▸ **The data**
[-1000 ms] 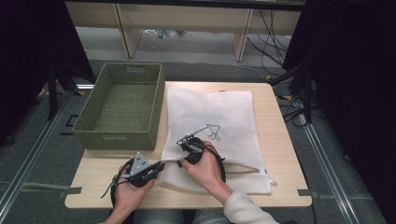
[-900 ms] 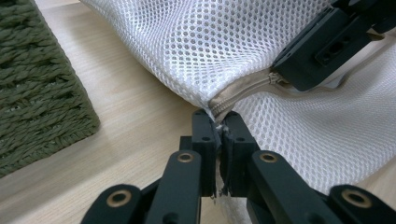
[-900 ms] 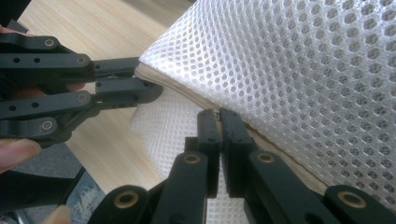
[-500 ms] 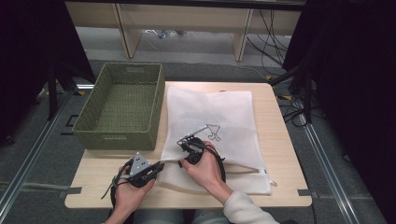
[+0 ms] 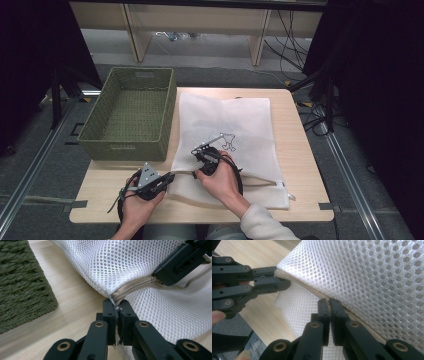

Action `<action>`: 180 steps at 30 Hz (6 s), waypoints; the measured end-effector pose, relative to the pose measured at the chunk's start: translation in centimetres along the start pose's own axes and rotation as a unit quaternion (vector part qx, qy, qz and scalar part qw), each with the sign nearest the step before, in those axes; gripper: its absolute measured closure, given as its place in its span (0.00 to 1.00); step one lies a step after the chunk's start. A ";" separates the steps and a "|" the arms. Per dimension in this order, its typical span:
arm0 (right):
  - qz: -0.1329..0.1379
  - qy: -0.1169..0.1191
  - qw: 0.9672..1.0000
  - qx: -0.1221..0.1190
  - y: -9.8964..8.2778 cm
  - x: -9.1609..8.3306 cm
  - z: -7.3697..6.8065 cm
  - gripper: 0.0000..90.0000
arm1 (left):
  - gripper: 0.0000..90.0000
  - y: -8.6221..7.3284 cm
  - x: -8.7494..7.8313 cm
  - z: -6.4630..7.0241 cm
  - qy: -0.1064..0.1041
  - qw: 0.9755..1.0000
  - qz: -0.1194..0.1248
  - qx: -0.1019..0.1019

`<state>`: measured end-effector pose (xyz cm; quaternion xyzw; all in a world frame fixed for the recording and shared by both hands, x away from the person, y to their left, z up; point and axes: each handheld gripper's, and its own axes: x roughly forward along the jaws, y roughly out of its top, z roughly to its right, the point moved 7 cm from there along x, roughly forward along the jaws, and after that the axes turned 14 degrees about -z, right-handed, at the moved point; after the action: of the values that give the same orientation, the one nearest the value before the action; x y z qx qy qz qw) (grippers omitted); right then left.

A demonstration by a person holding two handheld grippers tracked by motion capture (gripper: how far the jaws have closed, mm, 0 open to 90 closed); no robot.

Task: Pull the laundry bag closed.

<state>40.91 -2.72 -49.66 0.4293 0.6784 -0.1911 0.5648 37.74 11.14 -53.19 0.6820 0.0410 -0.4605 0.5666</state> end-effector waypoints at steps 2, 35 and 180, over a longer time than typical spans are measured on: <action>0.000 -0.001 1.000 -0.005 0.0 -0.1 -0.1 0.98 | 0.94 0.0 0.0 -0.1 0.002 1.000 -0.001 0.005; -0.006 -0.009 1.000 0.012 -0.3 -0.3 0.4 0.98 | 0.94 0.0 0.0 -0.1 -0.006 1.000 0.000 0.000; -0.045 -0.066 0.995 0.065 -2.5 -1.9 3.4 0.98 | 0.93 -0.4 0.0 -0.8 0.007 1.000 -0.007 -0.010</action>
<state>41.00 -7.35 -49.45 0.4208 0.6443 -0.2881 0.5699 38.00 11.92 -53.55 0.6789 0.0544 -0.4596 0.5700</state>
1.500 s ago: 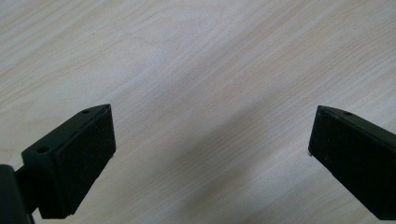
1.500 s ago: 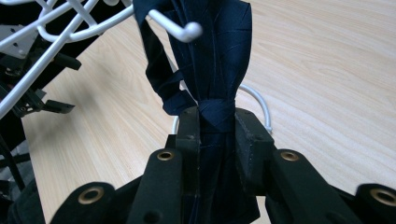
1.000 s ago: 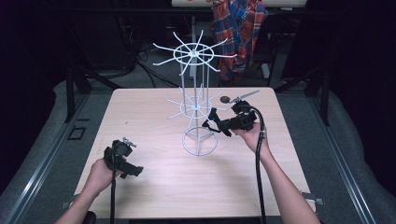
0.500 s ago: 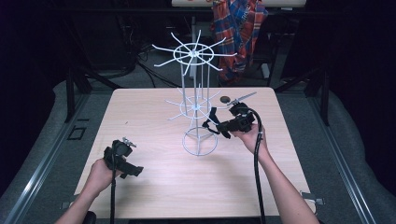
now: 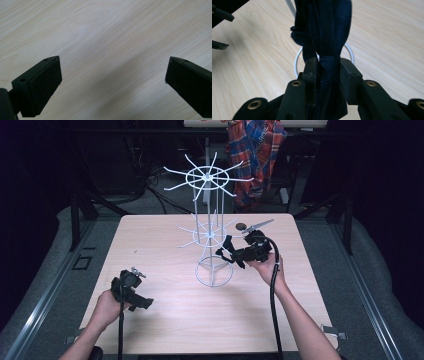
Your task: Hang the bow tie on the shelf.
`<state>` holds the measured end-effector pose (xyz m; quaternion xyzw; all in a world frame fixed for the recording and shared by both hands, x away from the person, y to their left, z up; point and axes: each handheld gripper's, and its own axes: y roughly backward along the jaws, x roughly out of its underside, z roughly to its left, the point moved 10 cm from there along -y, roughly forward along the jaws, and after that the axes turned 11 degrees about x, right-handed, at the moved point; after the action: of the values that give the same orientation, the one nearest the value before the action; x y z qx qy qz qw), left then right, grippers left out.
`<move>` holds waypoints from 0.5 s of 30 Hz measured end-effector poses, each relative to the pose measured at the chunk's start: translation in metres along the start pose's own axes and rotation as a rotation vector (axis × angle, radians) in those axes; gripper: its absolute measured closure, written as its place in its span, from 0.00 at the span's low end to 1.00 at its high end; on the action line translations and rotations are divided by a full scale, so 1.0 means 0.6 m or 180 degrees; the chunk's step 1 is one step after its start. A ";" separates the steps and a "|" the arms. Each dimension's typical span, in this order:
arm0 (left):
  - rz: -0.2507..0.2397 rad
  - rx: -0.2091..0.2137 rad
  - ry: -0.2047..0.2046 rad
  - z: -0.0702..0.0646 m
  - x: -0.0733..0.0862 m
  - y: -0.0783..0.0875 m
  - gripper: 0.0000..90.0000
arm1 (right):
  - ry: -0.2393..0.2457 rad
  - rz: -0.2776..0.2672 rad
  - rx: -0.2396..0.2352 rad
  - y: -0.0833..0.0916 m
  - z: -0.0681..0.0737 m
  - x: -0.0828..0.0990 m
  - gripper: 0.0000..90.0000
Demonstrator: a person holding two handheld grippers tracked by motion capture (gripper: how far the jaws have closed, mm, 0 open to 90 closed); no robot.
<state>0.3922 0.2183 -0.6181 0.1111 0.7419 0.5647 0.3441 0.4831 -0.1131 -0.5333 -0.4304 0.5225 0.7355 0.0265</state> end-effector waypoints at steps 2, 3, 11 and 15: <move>0.0003 -0.0006 -0.0001 0.000 0.000 0.000 0.01 | 0.0028 0.0029 0.0008 0.000 -0.001 0.001 0.75; 0.0004 0.0001 0.0000 0.000 0.000 0.000 0.01 | 0.0031 0.0030 0.0018 -0.001 -0.002 0.002 0.75; -0.0003 -0.0004 -0.0005 0.000 0.000 0.000 0.01 | 0.0050 0.0019 0.0031 -0.001 0.002 0.002 0.72; -0.0006 -0.0002 -0.0004 -0.001 0.000 0.000 0.01 | 0.0058 0.0015 0.0051 0.004 0.002 0.001 0.71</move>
<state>0.3920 0.2179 -0.6177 0.1106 0.7416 0.5646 0.3451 0.4809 -0.1137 -0.5321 -0.4356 0.5297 0.7274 0.0235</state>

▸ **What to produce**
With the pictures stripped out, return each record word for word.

▸ **Task answer**
[-1000 ms] 
[-900 ms] 
[-900 ms] 
[-500 ms] 
[+0 ms] 

Action `<action>`: 180 steps at 30 Hz (6 s), waypoints; the measured end-effector pose, relative to the pose measured at the chunk's start: translation in centimetres along the start pose's own axes and rotation as a unit quaternion (vector part qx, qy, qz and scalar part qw), each with the sign nearest the step before, in those axes; gripper: its absolute measured closure, given as its place in its span (0.00 to 1.00); step one lies a step after the chunk's start. A ";" separates the steps and a "|" the arms. Per dimension in this order, its typical span:
arm0 (right):
  - qz: -0.1329..0.1379
  - qy: -0.1169..0.1191
  - qw: 0.9672..1.0000
  - qx: -0.1221..0.1190
  - y: -9.8964..8.2778 cm
  - x: -9.1609..8.3306 cm
  - z: -7.3697..6.8065 cm
  - gripper: 0.0000..90.0000
arm1 (left):
  - gripper: 0.0000..90.0000
  - y: -8.6221..7.3284 cm
  - x: -8.7494..7.8313 cm
  - z: -6.4630..7.0241 cm
  - qy: -0.1064..0.1041
  - qw: 0.9755..1.0000
  - qz: -0.1194..0.1248
  - qx: -0.1019..0.1019

`<state>`: measured end-effector pose (xyz cm; quaternion xyzw; all in a world frame fixed for the recording and shared by both hands, x away from the person, y to their left, z up; point and axes: each handheld gripper's, and its own axes: x roughly forward along the jaws, y roughly out of its top, z roughly to its right, the point moved 7 cm from there along x, roughly forward along the jaws, and after that the axes turned 14 degrees about -z, right-handed, at the moved point; after the action: of the values that give the same orientation, the one nearest the value before the action; x y z qx qy qz qw) (grippers omitted); right then left.

A demonstration by a person holding two handheld grippers tracked by motion capture (gripper: how far the jaws have closed, mm, 0 open to 90 closed); no robot.

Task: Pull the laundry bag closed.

<state>40.91 -2.72 -49.66 0.4293 0.6784 -0.1911 0.5648 37.74 11.14 -53.19 0.6820 0.0410 -0.4605 0.5666</state> end-effector waypoints at steps 2, 35 and 180, over a longer time than typical spans are measured on: <action>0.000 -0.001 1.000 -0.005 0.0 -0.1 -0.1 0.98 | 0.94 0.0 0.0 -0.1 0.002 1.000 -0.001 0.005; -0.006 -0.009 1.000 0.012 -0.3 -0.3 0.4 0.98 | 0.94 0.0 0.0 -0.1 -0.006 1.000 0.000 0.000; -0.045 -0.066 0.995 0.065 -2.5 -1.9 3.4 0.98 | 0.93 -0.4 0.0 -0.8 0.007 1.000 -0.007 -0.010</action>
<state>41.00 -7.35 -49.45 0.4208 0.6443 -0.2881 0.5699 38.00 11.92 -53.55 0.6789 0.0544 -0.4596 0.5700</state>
1.500 s ago: 
1.500 s ago: 
1.000 s ago: 
0.500 s ago: 
now: 
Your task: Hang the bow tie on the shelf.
`<state>` holds the measured end-effector pose (xyz m; quaternion xyzw; all in a world frame fixed for the recording and shared by both hands, x away from the person, y to their left, z up; point and axes: each handheld gripper's, and its own axes: y roughly backward along the jaws, x roughly out of its underside, z roughly to its left, the point moved 10 cm from there along -y, roughly forward along the jaws, and after that the axes turned 11 degrees about x, right-handed, at the moved point; after the action: of the values that give the same orientation, the one nearest the value before the action; x y z qx qy qz qw), left then right, grippers left out.
`<move>` holds waypoints from 0.5 s of 30 Hz measured end-effector poses, each relative to the pose measured at the chunk's start: translation in metres along the start pose's own axes and rotation as a rotation vector (axis × angle, radians) in those axes; gripper: its absolute measured closure, written as its place in its span, from 0.00 at the span's low end to 1.00 at its high end; on the action line translations and rotations are divided by a full scale, so 1.0 means 0.6 m or 180 degrees; the chunk's step 1 is one step after its start. A ";" separates the steps and a "|" the arms. Each dimension's typical span, in this order:
arm0 (left):
  - rz: -0.2507..0.2397 rad
  - rx: -0.2091..0.2137 rad
  - ry: -0.2047..0.2046 rad
  - z: -0.0702..0.0646 m
  - x: -0.0733..0.0862 m
  - y: -0.0783..0.0875 m
  - gripper: 0.0000..90.0000
arm1 (right):
  - ry: -0.2393..0.2457 rad
  - rz: -0.2776..0.2672 rad
  - rx: -0.2396..0.2352 rad
  - y: -0.0833..0.0916 m
  - z: -0.0681..0.0737 m
  - x: -0.0828..0.0990 m
  - gripper: 0.0000..90.0000
Demonstrator: a person holding two handheld grippers tracked by motion capture (gripper: how far the jaws have closed, mm, 0 open to 90 closed); no robot.
<state>0.3922 0.2183 -0.6181 0.1111 0.7419 0.5647 0.3441 0.4831 -0.1131 -0.5333 -0.4304 0.5225 0.7355 0.0265</state> end-effector waypoints at steps 2, 3, 11 and 15: <move>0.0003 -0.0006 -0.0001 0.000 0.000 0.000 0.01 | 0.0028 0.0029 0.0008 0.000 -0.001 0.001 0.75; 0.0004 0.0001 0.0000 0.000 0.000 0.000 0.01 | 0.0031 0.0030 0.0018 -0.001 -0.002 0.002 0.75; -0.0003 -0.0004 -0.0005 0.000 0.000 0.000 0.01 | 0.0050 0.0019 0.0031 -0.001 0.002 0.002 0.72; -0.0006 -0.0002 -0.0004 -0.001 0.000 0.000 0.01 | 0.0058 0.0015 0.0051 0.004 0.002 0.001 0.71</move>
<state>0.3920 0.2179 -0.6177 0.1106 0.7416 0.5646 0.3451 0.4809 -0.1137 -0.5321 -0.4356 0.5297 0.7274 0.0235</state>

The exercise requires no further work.